キラキラと光り輝く、優しい笑顔に包まれて
第7章
絶対な約束
気が付けば冬が終わりを告げる季節で春が芽吹く。
つまりは学年が変わり四人一緒にいられる時間が短いってこと。運が良ければ同じクラスになれるかもしれないけれど、その確率はかなり低い。
「旅行とか行っとく?」
カエデが季節限定ポッキーをくわえながら言う。
「卒旅でもないのに?ムリだって。お金ないしさ」
ツバキがカエデからポッキーの箱を奪い取り、二本いっぺんに口に入れた。
「あっちょっ‼限定であんまり見かけないんだから食べすぎないでよ!
……でもそうだよね。バイトしてないしさ」
カエデは奪われた箱の中を見つめ、個包装になった袋が一個しかないのをため息混じりに開けるか開けないか迷っている。

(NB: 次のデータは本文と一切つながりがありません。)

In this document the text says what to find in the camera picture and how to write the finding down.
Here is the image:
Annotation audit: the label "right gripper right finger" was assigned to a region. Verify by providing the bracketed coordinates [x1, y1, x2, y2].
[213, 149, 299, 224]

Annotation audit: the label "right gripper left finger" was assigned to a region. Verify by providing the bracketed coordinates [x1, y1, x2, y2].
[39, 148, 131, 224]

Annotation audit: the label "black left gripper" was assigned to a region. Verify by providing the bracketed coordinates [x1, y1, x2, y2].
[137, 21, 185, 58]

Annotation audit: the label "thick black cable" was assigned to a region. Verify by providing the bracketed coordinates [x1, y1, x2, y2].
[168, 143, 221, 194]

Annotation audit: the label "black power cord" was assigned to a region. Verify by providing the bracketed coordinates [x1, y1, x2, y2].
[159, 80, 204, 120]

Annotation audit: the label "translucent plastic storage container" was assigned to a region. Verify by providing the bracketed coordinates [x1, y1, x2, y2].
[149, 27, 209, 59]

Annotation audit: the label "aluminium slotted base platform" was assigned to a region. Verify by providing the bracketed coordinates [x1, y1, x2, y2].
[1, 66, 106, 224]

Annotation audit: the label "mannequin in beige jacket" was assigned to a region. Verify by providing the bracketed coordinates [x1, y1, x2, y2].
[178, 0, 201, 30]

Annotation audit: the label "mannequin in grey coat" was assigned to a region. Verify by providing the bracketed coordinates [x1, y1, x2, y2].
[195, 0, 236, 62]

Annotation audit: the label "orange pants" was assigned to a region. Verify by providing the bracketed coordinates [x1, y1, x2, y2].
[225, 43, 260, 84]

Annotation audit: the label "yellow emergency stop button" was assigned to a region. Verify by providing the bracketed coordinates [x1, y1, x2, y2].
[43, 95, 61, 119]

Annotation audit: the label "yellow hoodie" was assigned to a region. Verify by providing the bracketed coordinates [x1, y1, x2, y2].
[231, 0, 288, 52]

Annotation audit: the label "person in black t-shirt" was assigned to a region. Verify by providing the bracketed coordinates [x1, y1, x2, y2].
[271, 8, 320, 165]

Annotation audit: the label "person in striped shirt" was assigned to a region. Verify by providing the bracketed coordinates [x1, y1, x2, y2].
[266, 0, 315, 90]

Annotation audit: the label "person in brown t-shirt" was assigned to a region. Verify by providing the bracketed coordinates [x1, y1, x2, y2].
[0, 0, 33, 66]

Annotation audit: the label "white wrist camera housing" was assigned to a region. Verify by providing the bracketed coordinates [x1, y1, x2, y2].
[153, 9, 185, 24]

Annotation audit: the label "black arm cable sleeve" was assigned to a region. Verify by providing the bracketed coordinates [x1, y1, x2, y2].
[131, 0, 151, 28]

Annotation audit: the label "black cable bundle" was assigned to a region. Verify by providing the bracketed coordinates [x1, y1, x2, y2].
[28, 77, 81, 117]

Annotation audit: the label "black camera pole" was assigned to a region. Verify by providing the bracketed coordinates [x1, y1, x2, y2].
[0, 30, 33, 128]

私たちも限定された時間の中、どれだけ楽しく過ごせるか、どれだけ多くの時間を共に出来るのか。
ただそれだけ。
でもそれが無性に虚無感があって楽しかった時間が短すぎて寂しさだけを煽った。
「クラス変わってもうちらは変わらないじゃん」
残りの一つとなったポッキーの袋を躊躇い無く開け、サクラはそれを頬張りだす。
「みんな食べないの?」
キョトンと小首を傾げて差し出した。